As shown in fig. 2, the present invention provides a near-net-shape forming process, which combines a 3D additive printing technology and a CNC (computer numerical control) machining technology for reducing material, and compensates a sharp corner portion when planning a printing path to form a transitional smooth curve as the printing path at the sharp corner, and retains a cutting margin at the sharp corner, and specifically includes the following steps:

s10, establishing a finished product model: and modeling the component by using software to obtain a finished product model, wherein the software can use rhino, autocad, solidwork and the like.

S20, slicing the finished product model, and acquiring a printing path of each layer of slices: during specific slicing, the finished product model can be converted into an stl grid mode, slicing software is introduced, slicing parameters are configured by using a human-computer exchange interface with configured slicing parameters, namely, printing path planning is carried out on each layer of slices in the finished product model, and a compensation path is arranged at least at a sharp corner of the finished product model to replace the outer contour of the slices of the finished product model at the sharp corner as a printing path.
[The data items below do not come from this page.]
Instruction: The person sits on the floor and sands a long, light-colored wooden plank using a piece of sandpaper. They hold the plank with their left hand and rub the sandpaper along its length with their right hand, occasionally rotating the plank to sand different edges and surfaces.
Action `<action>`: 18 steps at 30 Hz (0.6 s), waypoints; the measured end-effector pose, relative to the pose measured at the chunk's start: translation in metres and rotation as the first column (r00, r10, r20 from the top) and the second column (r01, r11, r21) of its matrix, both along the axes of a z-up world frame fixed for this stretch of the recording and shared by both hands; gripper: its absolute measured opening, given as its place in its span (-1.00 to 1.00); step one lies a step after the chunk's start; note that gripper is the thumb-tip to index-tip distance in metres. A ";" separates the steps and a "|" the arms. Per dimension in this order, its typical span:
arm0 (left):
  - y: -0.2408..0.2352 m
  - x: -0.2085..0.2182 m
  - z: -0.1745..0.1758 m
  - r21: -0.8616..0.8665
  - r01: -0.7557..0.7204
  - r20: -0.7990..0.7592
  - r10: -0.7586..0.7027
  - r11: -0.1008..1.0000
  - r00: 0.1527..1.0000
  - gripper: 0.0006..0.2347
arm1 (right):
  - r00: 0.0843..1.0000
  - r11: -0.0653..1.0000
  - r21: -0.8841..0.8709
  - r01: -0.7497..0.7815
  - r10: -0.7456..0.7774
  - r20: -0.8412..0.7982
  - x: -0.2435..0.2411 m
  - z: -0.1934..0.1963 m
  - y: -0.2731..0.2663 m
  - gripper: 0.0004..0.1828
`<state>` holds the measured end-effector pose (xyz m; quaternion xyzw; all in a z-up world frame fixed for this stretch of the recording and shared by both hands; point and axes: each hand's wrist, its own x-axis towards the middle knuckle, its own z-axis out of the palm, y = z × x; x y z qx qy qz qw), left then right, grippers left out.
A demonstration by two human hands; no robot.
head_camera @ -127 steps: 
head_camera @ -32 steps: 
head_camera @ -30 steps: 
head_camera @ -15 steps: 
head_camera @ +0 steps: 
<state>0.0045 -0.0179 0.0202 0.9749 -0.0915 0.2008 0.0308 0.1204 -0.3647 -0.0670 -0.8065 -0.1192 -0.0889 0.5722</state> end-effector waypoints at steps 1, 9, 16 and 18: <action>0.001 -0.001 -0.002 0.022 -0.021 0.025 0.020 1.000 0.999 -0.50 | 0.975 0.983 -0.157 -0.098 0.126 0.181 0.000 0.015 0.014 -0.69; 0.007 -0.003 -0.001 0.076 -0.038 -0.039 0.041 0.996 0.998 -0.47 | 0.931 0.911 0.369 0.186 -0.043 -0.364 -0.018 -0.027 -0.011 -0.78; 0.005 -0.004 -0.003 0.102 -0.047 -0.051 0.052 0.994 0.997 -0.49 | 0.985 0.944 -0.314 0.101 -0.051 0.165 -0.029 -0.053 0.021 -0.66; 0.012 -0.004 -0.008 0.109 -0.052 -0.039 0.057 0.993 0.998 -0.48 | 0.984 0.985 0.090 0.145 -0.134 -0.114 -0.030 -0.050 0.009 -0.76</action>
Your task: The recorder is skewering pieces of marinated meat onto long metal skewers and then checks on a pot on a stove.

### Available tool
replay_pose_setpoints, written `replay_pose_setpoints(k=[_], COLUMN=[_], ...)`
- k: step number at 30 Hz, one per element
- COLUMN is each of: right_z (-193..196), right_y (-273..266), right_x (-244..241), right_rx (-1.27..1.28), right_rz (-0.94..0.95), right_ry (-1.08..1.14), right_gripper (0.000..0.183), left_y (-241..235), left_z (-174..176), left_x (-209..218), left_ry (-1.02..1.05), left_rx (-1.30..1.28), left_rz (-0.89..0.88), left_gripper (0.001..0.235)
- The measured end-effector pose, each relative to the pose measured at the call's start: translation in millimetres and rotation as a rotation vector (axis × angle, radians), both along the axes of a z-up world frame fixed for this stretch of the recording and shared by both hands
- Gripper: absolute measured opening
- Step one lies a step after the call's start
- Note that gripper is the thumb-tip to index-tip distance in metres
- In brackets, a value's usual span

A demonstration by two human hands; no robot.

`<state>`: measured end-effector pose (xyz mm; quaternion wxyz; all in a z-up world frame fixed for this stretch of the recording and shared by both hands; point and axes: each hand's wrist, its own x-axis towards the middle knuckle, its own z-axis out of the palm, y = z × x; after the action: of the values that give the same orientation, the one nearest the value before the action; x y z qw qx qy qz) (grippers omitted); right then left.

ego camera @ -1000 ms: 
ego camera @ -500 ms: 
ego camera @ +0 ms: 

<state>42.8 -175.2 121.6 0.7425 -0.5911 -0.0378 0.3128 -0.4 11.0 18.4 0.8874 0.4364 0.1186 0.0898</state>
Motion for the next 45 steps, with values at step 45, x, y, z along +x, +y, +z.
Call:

Still referring to fig. 3, the outer contours of the two slices forming the acute angle are respectively OP1 and OP2, the compensation path is a smooth curve protruding from the acute angle, and both ends of the compensation path are respectively coincident with the inflection point a and the inflection point B on the OP1 and OP2 and are tangent to the OP1 and OP2, that is, the printing path at the final acute angle runs from P1 to a, turns out of the OP1, enters an AB compensation path, and then turns into the OP2 from B.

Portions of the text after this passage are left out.